When I went to Africa in 1967, Israel was courting friends in fledgling ex-colonies. One project attempted to soften Congolese military machismo by training women paratroopers. My story's headline explained why it failed: Pregnant Dropouts.
Then in 1977, Israel stunned the world with an audacious raid into Idi Amin's Uganda to rescue all but four of 106 hostages aboard an Air France plane hijacked in Paris by a Palestinian extremist group.

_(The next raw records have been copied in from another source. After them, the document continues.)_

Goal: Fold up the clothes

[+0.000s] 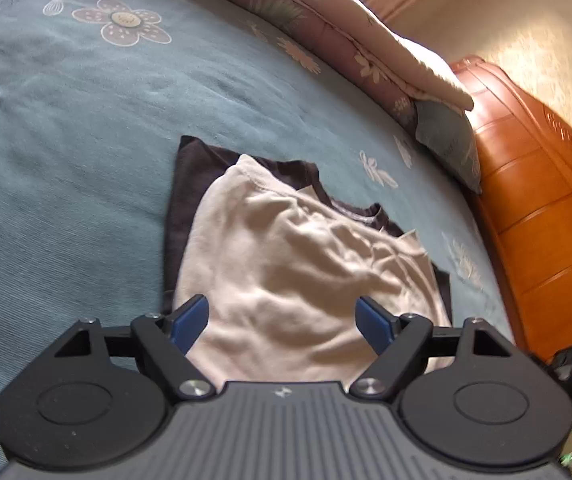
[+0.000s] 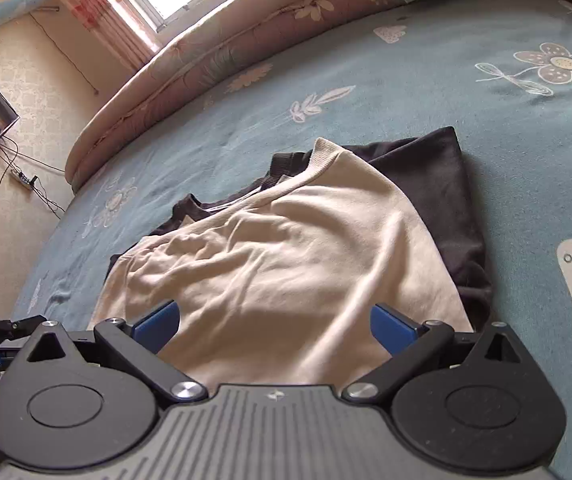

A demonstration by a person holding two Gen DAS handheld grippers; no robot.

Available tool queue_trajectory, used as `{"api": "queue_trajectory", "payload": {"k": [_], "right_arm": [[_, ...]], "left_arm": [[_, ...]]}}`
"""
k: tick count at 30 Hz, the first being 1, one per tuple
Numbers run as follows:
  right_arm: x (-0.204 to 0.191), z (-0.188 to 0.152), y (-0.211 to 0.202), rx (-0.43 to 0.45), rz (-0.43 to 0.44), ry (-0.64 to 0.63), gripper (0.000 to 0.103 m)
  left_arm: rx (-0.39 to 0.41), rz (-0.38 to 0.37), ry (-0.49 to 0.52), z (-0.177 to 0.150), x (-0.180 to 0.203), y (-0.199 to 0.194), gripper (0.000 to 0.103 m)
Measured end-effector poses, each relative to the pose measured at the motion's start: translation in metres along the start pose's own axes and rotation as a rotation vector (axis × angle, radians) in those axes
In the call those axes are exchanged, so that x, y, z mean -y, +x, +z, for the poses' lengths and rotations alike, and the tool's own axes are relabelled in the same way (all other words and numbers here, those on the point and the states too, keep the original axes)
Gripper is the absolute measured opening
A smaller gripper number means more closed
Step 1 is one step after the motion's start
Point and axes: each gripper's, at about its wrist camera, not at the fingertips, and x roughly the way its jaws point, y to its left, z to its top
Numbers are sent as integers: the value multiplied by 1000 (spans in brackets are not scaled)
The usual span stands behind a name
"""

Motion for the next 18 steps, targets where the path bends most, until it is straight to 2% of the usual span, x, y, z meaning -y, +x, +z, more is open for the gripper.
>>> {"api": "queue_trajectory", "payload": {"k": [3,4,8,10,13,14,16,18], "right_arm": [[-10,-9,-12,-1,-17,-28,103],[-12,-11,-15,-5,-25,-34,103],[-21,-15,-24,-8,-60,-32,103],[-30,-17,-27,-3,-72,-39,103],[-45,-17,-25,-10,-88,-61,103],[-50,-17,-24,-15,-92,-70,103],[-61,-19,-19,-27,-96,-95,103],[-71,-20,-15,-40,-105,-123,103]], "left_arm": [[-63,-6,3,-9,-20,5,80],[-82,-28,-10,-12,-27,8,80],[-138,-184,-82,-19,-51,16,80],[-163,-265,-84,-20,-56,19,80],[-157,-305,-82,-20,-63,20,80],[-176,-340,-89,-21,-66,21,80],[-259,-403,-114,-27,-73,28,81],[-351,-397,-88,-33,-77,34,80]]}}
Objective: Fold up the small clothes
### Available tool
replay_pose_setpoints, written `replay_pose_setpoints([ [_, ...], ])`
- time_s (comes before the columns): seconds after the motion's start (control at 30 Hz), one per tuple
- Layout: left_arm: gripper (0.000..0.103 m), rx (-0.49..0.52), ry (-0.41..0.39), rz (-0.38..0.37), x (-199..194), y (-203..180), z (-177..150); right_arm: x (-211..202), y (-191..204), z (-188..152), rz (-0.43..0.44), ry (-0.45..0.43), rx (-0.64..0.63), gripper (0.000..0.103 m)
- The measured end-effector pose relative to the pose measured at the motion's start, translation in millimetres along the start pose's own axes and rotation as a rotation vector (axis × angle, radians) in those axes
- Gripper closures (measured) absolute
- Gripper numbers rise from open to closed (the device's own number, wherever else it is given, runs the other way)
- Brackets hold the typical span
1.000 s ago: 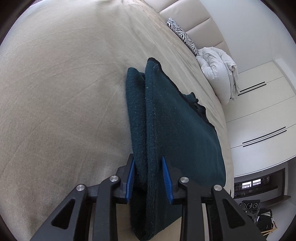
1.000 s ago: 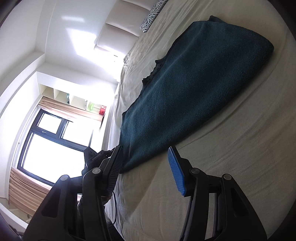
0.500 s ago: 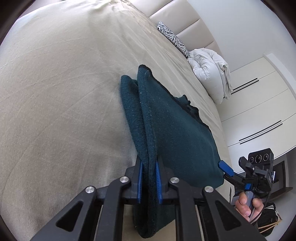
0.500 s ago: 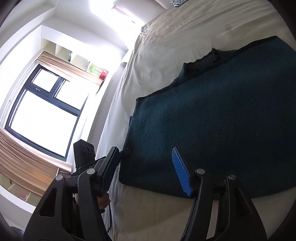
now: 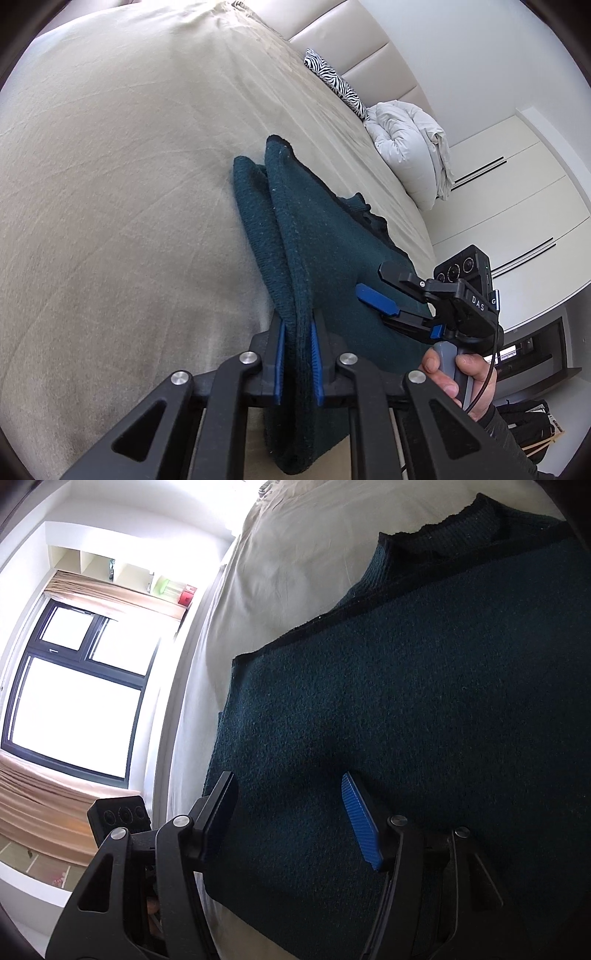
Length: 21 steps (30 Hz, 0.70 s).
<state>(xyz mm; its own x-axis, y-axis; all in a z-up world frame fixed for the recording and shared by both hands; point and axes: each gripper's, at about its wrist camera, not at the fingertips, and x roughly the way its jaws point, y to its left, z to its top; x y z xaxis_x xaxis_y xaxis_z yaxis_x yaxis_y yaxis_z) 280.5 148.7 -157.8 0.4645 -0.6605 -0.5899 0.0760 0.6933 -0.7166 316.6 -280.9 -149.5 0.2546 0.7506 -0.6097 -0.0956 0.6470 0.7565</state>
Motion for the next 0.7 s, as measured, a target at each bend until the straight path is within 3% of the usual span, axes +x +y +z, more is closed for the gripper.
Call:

The only Israeli killed was Yonatan Netanyahu, Benjamin's older brother, who commanded an elite special ops unit. People like me who saw Judaism as a heritage, not a religion, felt a tinge of pride. The tribe had extended itself to do the right thing.
In 1981, AP gave me the coveted job of special correspondent. Based in Paris with a generous travel budget and an indulgent boss, I bounced around the world covering major breaking news and important stories still gurgling under the surface.
At Khan Younis in Gaza, a Palestinian father told me he dreamed of peaceful co-existence with Israel if extremists on both sides could somehow find common ground.
His son, about 8, spoke no English, but his eyes said it all: If you think I'm going to put up with what my old man has suffered, you're out of your mind.
A year later, I was at the Lebanese border as Ariel Sharon planned his drive up to Beirut, the heart of Yasir Arafat's Palestine Liberation Organization and other more radical groups.
Because AP went to newspapers and broadcasters everywhere, I convinced the military to let me tag along. And at Ain al-Hilweh refugee camp, I saw a dark side of Israel that has grown darker by the decade.
Terrorists had dug in under the sprawling compound, knowing what to expect and heedless of the danger they posed to blameless families above ground. Israel obliged with repeated airstrikes.
I got through to AP to file the story. Censors said I was mistaken. After covering Vietnam, I replied, I know 500-pound bombs when I see them. They said it was a security matter. I said refugees don't need to read AP to realize they are under attack.
They won. And indiscriminate bombing without heed to that "collateral damage" is fast turning the world against Israel. Of course, the Nazis' use of collective punishment is hardly comparable. But the principle is the same.
Overall, the upshot is clear. In the distant past, Jews were persecuted for their religion. During the 1930s, they were a convenient scapegoat for Hitler. He blamed what he called inferior races for Germany's societal ills. Today, "antisemitism" is political.
Arabs are Semites. Until recent years, Jews, Muslims and Christians mostly saw one another as people of same book, which taught kindness to strangers. But a fresh generation — along with older diehard bigots — seldom thinks that though.
Young people who faulted Biden and Kamala Harris for not doing enough to thwart Netanyahu overlooked his wide support among American Jews and Christian evangelicals. Their uncast ballots amounted to yet more votes for Trump.
The danger today is beyond description. No Arab states or outsiders are prepared to impose peace in Gaza. If Israel settles into post-war occupation, Hamas fighters now in hiding can surface for sabotage attacks, from sniper fire and bombs to blown-up tanks.
One obvious result would be worldwide violence against Jews, including those who revile crimes against humanity committed in their name. The rest is speculation. Solutions are possible. But here among the ghosts on Jewry Street, I am deeply troubled.